▶ Work task:
Every line from the one with "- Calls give" to the one with "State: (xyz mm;", including those two, is to be copied exactly; all other lines of the entries below are left out.

(Stored items)
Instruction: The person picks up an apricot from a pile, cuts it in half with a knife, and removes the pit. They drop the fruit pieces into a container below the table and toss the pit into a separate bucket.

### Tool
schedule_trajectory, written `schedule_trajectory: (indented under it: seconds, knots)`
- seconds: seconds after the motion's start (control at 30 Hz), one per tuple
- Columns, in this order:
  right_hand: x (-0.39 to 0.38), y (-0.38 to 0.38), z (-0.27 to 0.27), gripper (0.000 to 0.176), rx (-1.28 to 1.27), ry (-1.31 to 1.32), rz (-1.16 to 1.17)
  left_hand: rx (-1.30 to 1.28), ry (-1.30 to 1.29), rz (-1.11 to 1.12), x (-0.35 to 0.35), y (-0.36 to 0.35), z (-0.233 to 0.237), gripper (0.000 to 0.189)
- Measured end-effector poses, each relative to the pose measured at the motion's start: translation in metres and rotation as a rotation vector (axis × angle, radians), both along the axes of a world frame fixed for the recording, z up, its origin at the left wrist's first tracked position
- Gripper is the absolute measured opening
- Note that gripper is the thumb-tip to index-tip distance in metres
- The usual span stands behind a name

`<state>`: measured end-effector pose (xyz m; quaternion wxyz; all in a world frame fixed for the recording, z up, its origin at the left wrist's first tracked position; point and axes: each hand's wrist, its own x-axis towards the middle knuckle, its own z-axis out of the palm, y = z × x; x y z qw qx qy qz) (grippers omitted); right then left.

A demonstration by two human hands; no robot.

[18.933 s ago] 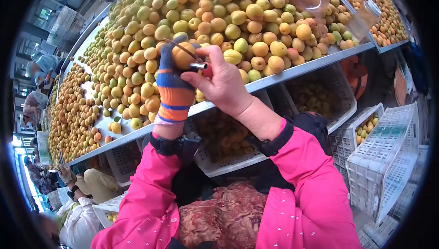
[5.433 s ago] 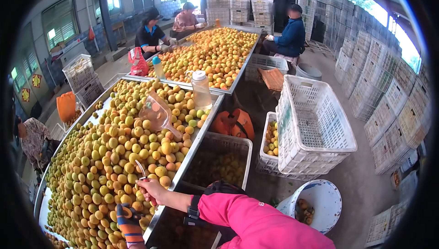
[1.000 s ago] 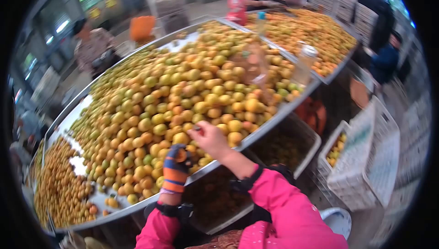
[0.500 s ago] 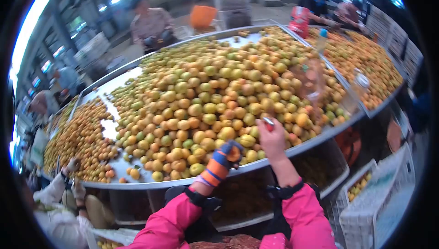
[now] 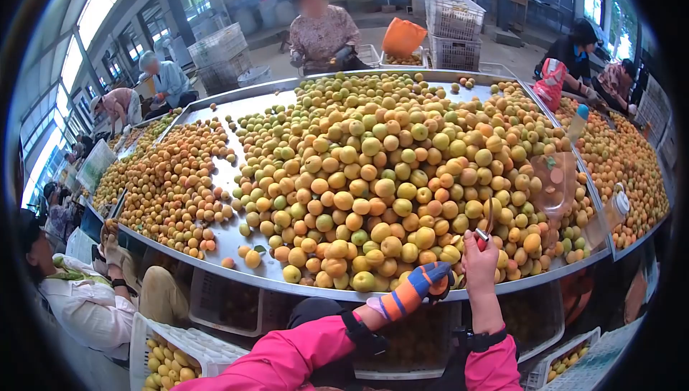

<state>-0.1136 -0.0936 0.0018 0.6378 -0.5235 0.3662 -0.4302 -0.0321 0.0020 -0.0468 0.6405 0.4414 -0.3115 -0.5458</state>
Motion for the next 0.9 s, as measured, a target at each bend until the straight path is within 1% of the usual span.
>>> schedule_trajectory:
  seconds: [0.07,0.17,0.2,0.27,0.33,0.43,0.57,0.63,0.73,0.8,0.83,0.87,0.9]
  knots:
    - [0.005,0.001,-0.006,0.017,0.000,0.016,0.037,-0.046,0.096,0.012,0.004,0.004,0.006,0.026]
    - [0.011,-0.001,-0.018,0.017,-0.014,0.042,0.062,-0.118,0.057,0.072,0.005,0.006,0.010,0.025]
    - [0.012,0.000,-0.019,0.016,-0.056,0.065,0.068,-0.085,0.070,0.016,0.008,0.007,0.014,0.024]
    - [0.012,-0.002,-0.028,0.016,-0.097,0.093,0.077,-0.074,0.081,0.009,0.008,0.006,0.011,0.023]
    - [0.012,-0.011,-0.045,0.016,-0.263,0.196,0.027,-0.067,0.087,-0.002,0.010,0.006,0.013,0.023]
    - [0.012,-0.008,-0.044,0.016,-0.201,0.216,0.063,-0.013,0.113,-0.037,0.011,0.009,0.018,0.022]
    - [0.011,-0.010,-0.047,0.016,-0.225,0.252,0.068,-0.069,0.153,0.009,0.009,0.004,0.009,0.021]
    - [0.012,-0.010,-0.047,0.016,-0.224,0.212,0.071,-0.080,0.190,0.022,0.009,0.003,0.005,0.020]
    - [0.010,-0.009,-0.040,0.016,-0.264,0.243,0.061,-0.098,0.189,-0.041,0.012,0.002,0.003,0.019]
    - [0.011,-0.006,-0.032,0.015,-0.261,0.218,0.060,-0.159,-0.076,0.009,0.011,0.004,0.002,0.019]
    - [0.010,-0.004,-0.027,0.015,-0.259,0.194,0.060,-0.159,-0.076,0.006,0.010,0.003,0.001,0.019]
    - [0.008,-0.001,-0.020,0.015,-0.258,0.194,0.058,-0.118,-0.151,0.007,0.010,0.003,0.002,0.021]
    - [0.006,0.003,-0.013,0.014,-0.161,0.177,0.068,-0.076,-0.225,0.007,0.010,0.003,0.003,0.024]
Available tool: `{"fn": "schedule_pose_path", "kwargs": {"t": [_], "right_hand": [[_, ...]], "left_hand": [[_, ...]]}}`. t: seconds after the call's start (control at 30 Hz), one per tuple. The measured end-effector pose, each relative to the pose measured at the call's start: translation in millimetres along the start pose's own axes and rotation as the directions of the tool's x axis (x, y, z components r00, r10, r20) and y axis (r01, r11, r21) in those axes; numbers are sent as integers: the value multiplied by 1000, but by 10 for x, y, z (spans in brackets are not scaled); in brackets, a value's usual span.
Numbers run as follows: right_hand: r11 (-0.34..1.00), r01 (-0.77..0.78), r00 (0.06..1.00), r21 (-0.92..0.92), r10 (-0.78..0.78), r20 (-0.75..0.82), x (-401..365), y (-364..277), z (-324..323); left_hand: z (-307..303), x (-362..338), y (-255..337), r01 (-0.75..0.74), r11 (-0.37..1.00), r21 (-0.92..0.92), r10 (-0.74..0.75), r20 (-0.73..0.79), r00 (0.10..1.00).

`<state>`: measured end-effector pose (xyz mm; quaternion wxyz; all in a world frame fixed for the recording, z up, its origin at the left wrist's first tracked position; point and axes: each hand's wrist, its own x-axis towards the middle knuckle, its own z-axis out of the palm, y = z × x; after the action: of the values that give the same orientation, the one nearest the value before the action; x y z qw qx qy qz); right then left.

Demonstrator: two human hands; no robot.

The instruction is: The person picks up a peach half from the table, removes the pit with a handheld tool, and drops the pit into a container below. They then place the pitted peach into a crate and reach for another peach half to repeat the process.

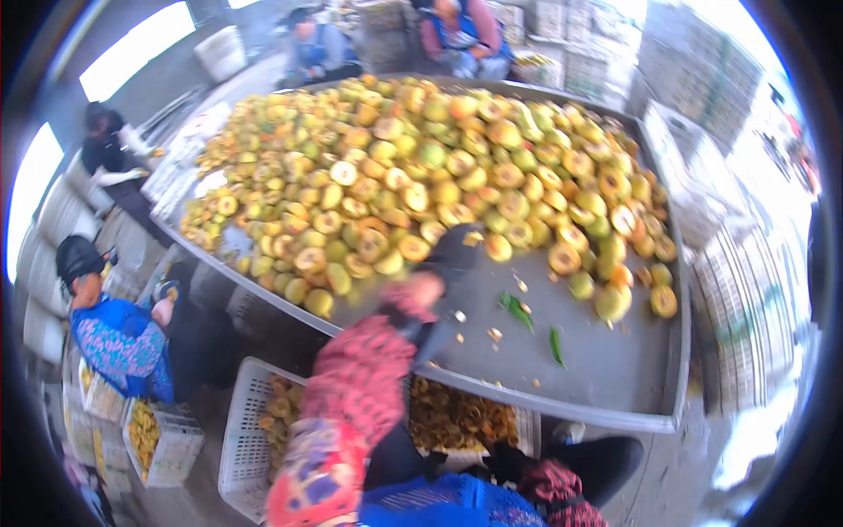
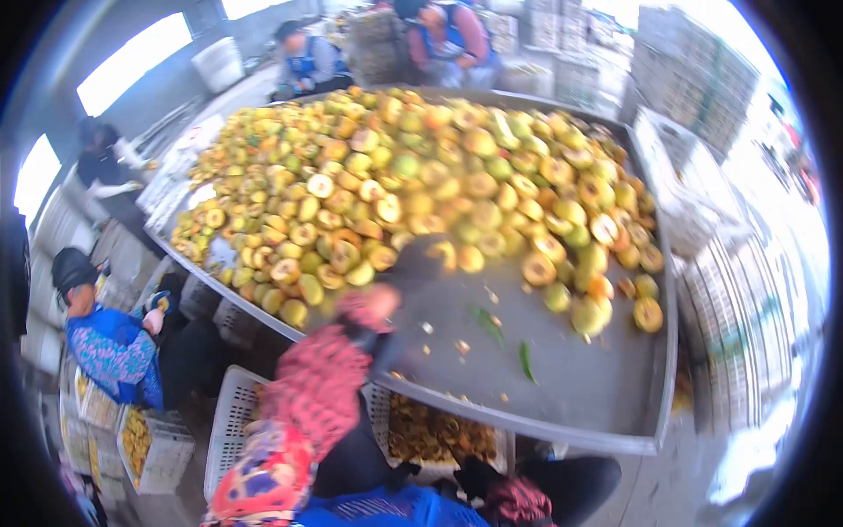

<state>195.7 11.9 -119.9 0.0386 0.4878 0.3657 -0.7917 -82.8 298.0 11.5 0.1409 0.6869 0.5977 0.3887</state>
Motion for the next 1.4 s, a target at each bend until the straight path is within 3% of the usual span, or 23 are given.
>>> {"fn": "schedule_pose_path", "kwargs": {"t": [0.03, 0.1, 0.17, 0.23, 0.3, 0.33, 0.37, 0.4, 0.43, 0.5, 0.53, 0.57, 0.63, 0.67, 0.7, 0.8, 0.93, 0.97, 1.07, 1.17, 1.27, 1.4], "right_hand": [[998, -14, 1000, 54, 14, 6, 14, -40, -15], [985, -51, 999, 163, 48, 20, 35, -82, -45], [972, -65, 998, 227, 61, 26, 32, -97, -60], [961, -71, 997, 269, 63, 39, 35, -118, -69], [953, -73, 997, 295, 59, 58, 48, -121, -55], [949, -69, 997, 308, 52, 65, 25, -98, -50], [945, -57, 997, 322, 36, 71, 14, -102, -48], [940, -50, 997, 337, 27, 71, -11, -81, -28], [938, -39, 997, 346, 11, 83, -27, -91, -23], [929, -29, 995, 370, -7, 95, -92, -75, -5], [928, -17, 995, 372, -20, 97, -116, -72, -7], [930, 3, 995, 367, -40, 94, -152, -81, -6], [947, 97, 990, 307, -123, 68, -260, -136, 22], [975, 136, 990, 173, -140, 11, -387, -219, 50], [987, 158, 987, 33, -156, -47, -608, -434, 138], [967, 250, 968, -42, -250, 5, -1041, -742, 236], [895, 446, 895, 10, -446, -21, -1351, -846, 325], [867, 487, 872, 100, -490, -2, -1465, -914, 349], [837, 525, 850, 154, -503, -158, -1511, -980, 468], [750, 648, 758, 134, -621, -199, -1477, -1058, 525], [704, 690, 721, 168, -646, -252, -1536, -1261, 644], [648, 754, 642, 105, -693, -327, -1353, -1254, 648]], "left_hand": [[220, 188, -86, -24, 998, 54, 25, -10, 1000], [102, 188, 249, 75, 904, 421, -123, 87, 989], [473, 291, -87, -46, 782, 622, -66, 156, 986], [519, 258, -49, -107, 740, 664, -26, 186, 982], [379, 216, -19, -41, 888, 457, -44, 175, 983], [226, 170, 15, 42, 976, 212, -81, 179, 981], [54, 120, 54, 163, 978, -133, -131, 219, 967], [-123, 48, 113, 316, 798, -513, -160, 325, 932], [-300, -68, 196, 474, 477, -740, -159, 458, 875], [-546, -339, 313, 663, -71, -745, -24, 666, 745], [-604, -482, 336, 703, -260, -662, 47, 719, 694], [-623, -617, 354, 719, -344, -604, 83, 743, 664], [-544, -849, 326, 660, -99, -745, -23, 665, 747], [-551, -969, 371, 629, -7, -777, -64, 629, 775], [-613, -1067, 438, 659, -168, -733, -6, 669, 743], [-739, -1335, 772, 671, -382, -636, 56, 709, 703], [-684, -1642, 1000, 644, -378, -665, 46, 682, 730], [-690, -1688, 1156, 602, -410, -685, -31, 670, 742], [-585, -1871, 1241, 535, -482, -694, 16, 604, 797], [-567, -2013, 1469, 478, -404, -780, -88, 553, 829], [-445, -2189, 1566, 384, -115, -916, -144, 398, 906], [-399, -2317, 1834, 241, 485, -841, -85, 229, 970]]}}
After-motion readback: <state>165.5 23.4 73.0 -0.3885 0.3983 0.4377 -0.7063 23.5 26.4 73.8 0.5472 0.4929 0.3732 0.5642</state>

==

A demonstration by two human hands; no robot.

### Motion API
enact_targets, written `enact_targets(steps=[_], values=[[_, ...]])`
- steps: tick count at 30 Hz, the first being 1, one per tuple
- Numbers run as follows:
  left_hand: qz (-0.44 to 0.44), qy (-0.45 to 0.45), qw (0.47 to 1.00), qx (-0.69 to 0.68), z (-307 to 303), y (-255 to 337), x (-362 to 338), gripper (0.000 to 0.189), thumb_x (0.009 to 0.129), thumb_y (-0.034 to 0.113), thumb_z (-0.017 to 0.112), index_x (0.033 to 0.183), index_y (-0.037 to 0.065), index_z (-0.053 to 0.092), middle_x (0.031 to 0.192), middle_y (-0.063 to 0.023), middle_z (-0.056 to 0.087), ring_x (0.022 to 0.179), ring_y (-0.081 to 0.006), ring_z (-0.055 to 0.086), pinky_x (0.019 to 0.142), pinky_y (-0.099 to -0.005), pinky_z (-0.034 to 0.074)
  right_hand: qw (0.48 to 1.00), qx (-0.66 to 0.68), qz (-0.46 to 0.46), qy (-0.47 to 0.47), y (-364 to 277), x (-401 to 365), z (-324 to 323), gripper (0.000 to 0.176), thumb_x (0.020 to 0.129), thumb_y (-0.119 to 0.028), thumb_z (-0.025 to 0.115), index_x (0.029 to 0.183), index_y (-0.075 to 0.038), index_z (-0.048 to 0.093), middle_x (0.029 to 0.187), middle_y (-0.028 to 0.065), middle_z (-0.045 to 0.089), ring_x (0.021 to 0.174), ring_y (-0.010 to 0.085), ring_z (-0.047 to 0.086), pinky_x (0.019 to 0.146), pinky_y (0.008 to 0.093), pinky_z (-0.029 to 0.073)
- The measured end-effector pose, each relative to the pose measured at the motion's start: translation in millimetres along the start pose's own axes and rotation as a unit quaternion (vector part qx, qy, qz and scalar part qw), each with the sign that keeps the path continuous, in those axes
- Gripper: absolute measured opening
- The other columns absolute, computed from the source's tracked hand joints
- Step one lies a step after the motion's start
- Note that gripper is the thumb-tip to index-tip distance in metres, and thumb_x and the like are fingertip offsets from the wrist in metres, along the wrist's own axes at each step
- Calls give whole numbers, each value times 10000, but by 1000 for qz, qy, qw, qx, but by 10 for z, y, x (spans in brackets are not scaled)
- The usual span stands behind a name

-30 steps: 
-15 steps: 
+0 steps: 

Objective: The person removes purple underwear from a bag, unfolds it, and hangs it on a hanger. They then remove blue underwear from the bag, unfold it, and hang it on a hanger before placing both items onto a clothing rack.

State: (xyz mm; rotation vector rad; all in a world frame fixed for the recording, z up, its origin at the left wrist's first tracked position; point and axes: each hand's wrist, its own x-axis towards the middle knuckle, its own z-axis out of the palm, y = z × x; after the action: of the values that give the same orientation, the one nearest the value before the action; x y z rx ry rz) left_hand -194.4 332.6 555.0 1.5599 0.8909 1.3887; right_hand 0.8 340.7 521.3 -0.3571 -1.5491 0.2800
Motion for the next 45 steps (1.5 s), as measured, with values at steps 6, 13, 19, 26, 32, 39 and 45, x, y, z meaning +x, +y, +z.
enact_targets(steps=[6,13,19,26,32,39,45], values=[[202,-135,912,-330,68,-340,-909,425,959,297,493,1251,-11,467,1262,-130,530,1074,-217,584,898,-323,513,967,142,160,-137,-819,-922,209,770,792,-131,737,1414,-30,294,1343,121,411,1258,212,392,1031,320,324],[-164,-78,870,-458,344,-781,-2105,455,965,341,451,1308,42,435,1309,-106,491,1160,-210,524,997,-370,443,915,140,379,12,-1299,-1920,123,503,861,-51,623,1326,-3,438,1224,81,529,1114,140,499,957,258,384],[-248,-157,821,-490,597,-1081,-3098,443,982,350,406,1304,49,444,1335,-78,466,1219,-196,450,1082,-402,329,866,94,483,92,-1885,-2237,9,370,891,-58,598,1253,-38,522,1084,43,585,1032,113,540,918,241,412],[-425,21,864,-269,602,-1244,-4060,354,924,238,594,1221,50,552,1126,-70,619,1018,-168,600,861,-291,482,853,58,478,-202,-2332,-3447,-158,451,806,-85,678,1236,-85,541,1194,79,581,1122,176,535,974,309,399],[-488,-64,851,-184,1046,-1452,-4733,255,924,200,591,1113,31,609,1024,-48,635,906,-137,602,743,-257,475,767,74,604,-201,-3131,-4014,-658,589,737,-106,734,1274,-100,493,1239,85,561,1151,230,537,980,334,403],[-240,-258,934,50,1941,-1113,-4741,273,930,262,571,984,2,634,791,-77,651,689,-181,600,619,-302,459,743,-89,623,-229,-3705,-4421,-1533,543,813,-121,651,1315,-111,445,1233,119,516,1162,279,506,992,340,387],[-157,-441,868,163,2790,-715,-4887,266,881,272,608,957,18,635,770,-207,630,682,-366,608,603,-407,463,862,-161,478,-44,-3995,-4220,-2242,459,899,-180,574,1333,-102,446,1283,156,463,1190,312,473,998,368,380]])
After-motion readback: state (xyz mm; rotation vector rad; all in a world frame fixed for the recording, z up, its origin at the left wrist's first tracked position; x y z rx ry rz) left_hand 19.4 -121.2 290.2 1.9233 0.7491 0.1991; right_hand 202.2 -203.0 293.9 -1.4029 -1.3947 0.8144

▶ Output for this task:
- Calls give whole numbers, each value times 10000, but by 1000 for qz, qy, qw, qx, but by 10 for z, y, x (spans in brackets are not scaled)
- The usual span stands behind a name

-30 steps: 
-15 steps: 
+0 steps: 

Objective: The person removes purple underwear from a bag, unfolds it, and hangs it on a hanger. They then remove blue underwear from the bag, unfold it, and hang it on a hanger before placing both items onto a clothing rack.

State: (xyz mm; rotation vector rad; all in a world frame fixed for the recording, z up, its origin at the left wrist's first tracked position; point and axes: each hand's wrist, its own x-axis towards the middle knuckle, its own z-axis out of the palm, y = z × x; after the action: of the values that give the same orientation, the one nearest the value before the action; x y z rx ry rz) left_hand -194.4 332.6 555.0 1.5599 0.8909 1.3887; right_hand 0.8 340.7 521.3 -0.3571 -1.5491 0.2800

No more output is expected for this exercise.